Hier nun das Hawaiinische Vergebungsritual:
Es tut mir leid
(ich nehme das Problem an).
Bitte vergebe dir
(wenn ich dich oder andere bewusst oder unbewusst verletzt habe).
Ich liebe dich
(ich liebe mich und dich bedingungslos, denn wir sind alle eins).
Danke
(dass ich das Problem erkennen und heilen durfte).
Spreche in deinem Inneren nur das Fettgedruckte und stelle dir dabei die Person und den Geist vor, dem du vergeben möchtest.

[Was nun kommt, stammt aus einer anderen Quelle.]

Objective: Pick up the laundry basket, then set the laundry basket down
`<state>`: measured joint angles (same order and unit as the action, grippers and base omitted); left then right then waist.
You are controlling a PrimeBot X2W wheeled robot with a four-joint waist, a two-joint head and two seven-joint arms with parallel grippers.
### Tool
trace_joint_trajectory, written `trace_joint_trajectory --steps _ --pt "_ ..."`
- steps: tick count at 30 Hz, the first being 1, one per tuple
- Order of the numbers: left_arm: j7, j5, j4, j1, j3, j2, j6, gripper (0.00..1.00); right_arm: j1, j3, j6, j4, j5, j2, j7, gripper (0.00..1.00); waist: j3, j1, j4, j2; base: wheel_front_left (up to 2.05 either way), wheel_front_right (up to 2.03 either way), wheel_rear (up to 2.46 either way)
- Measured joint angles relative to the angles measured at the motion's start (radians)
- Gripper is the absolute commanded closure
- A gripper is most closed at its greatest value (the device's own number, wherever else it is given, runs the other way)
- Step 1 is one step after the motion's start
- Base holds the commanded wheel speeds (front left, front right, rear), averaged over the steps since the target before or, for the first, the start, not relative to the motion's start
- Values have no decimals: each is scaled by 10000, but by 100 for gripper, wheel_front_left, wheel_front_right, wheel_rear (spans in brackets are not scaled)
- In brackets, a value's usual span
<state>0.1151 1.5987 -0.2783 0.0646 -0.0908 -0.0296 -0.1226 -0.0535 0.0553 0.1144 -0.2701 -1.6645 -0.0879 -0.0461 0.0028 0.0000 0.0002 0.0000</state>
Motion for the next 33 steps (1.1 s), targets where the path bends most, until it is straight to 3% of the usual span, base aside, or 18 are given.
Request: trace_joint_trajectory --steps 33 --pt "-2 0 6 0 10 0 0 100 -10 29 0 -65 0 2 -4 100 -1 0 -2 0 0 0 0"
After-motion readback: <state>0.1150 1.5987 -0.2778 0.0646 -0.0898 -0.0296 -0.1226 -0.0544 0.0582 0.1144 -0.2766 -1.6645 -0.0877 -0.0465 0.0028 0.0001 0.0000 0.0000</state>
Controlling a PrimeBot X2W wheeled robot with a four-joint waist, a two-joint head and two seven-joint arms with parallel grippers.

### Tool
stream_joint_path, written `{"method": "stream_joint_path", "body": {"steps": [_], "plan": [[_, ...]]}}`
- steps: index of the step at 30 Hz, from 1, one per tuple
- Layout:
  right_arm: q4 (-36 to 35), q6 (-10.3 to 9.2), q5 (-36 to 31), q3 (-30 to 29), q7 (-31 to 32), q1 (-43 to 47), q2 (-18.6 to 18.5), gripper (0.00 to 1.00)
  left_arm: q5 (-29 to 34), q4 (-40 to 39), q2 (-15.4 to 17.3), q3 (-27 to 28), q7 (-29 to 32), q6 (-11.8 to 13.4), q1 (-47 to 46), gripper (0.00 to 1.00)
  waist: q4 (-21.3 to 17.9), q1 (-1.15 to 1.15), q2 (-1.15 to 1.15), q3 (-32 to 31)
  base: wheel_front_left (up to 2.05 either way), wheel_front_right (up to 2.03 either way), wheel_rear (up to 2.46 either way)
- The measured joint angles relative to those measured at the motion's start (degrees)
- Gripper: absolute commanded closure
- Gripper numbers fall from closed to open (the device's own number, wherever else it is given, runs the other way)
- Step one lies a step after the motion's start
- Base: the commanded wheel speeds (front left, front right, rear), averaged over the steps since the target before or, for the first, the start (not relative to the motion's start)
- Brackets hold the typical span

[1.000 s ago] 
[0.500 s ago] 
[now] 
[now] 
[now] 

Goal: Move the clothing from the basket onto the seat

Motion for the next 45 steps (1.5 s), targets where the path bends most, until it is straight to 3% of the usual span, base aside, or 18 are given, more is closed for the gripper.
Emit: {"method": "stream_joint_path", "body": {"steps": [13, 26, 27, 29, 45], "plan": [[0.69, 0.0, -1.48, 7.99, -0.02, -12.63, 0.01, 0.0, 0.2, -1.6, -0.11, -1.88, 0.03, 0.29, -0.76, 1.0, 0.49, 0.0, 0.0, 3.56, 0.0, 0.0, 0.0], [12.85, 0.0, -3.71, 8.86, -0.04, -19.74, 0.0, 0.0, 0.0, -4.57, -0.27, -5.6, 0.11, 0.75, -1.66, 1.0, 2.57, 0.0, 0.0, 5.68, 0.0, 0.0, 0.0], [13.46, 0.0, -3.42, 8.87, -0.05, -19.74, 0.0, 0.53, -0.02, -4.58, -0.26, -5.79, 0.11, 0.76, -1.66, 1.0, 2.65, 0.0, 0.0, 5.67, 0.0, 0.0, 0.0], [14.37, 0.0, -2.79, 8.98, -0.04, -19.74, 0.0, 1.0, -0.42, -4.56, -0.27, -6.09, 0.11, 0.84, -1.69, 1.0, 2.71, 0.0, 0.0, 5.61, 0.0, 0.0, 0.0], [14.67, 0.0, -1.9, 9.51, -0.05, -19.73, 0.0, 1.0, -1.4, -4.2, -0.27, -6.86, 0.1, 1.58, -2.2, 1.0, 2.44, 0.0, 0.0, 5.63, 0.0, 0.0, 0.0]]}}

Und noch einmal: Vergeben heißt nicht, dass du dein verstorbenes Baby vergessen sollst. Es wird immer ein Teil von dir und deiner Familie bleiben. Aber es wird der Tag kommen, an dem du akzeptieren kannst, dass es nicht da ist und dass alles genau so passiert ist, wie es passiert es. Es wird der Tag kommen, an dem du erkennst, dass es okay ist, so wie es passiert ist. Es wird der Tag kommen, an dem du denkst: „Ach, all das hätte ich nicht erlebt, gelesen, gemacht, wenn es anders gekommen wäre. Vielleicht ist es ja sogar ganz gut so, wie es passiert ist.“ Und es braucht keine Antwort auf die Warum-Frage, damit dieser Tag kommen kann. Es braucht gar keine Antworten. Es braucht nur deine Bereitschaft, weiter zu leben und zu vergeben.
Warum also?
Warum also? Diese Frage, die uns Frauen und Familien so oft beschäftigt, wenn ein Kind zu den Sternen geht. Irgendwie auch merkwürdig, oder? Wenn ein Baby lebendig auf die Welt kommt, fragen wir uns nicht, warum das nun so ist. Da halten wir uns mit so einer Frage gar nicht erst auf. Dann nehmen wir einfach an, was ist und genießen unser Glück in Dankbarkeit. Warum stellen wir uns die Warum-Frage immer nur, wenn wir etwas traurig finden? Wie wäre es mit einem kleinen Spiel? Jedes Mal, wenn du dich dabei ertappst, wie du denkst: „Warum ist mir das nur passiert? Weil ich mich nicht gut genug ernährt habe? Geraucht habe? Stress hatte?“, dann frage dich auch eine positive Warum-Frage: „Warum ist mir das nur passiert? Weil ich erfahren wollte, dass ich tatsächlich schwanger werden kann! Und jetzt weiß ich, dass es möglich ist und das ist toll!“, oder: „Weil ich erfahren wollte, ob meine Partnerschaft auch Schicksalsschläge gut übersteht und jetzt merke ich: Mein Partner und ich sind so stark zusammen, das ist ein tolles Gefühl!“, oder: „Weil ich erfahren wollte, ob mein Körper darauf reagiert, wenn ein Baby in meinem Bauch nicht lebensfähig ist und jetzt weiß ich das und kann in der nächsten Schwangerschaft noch mehr vertrauen!“, oder „Weil ich meine Herkunftsfamilie kennenlernen wollte und ihre Geschichte aufarbeiten wollte!“ – was fällt dir noch ein? Mache es dir zu einem Spiel, um deine möglichen Schuldgefühle in positive Gefühle zu verwandeln.